Exercise brief: Whenever "comma" occurs in a line of the material, list that line.

BEGIN Supplied data

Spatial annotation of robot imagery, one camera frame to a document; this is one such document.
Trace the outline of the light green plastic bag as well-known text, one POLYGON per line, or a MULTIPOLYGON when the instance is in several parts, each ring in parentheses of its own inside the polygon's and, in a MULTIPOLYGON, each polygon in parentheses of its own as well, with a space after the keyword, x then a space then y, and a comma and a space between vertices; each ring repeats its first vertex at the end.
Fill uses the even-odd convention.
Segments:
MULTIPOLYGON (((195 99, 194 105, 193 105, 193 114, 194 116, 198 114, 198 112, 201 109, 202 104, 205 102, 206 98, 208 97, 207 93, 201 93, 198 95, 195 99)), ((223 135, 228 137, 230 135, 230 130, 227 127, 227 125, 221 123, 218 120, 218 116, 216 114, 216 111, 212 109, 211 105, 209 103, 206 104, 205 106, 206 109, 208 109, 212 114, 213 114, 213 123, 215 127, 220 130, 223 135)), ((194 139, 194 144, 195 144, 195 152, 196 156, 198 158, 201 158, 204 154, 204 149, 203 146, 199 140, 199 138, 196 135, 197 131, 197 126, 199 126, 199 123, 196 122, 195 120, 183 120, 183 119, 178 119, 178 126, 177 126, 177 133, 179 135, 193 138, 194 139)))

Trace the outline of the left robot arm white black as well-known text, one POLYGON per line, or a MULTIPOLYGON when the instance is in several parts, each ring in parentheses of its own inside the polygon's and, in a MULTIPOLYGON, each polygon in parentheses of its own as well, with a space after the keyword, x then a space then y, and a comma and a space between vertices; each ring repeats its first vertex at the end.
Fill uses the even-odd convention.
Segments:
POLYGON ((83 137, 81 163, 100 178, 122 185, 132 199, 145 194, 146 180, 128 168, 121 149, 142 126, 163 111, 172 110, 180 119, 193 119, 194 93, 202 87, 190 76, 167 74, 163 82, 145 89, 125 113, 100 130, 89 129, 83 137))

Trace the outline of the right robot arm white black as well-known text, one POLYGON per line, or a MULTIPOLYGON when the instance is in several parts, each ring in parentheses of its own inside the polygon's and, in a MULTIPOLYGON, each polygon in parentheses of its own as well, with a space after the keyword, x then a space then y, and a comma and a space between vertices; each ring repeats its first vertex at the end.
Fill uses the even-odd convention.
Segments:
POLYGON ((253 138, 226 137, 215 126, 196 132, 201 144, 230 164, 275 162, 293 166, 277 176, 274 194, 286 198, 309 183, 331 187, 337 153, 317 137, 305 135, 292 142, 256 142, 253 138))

END Supplied data

Reply:
Trace the outline of the light green plastic bag as well-known text, one POLYGON per line, or a MULTIPOLYGON when the instance is in several parts, each ring in parentheses of its own inside the polygon's and, in a MULTIPOLYGON, each polygon in parentheses of its own as well, with a space after the keyword, x then a space then y, and a comma and a space between vertices; each ring repeats its first vertex at the end.
Trace the outline of the left robot arm white black as well-known text, one POLYGON per line, or a MULTIPOLYGON when the instance is in several parts, each ring in parentheses of its own inside the polygon's and, in a MULTIPOLYGON, each polygon in parentheses of its own as well, with a space after the keyword, x then a space then y, and a comma and a space between vertices; each ring repeats its first vertex at the end.
Trace the outline of the right robot arm white black as well-known text, one POLYGON per line, or a MULTIPOLYGON when the instance is in several parts, each ring in parentheses of its own inside the polygon's and, in a MULTIPOLYGON, each polygon in parentheses of its own as well, with a space after the keyword, x then a space then y, and a comma and a space between vertices; each ring repeats its first vertex at the end.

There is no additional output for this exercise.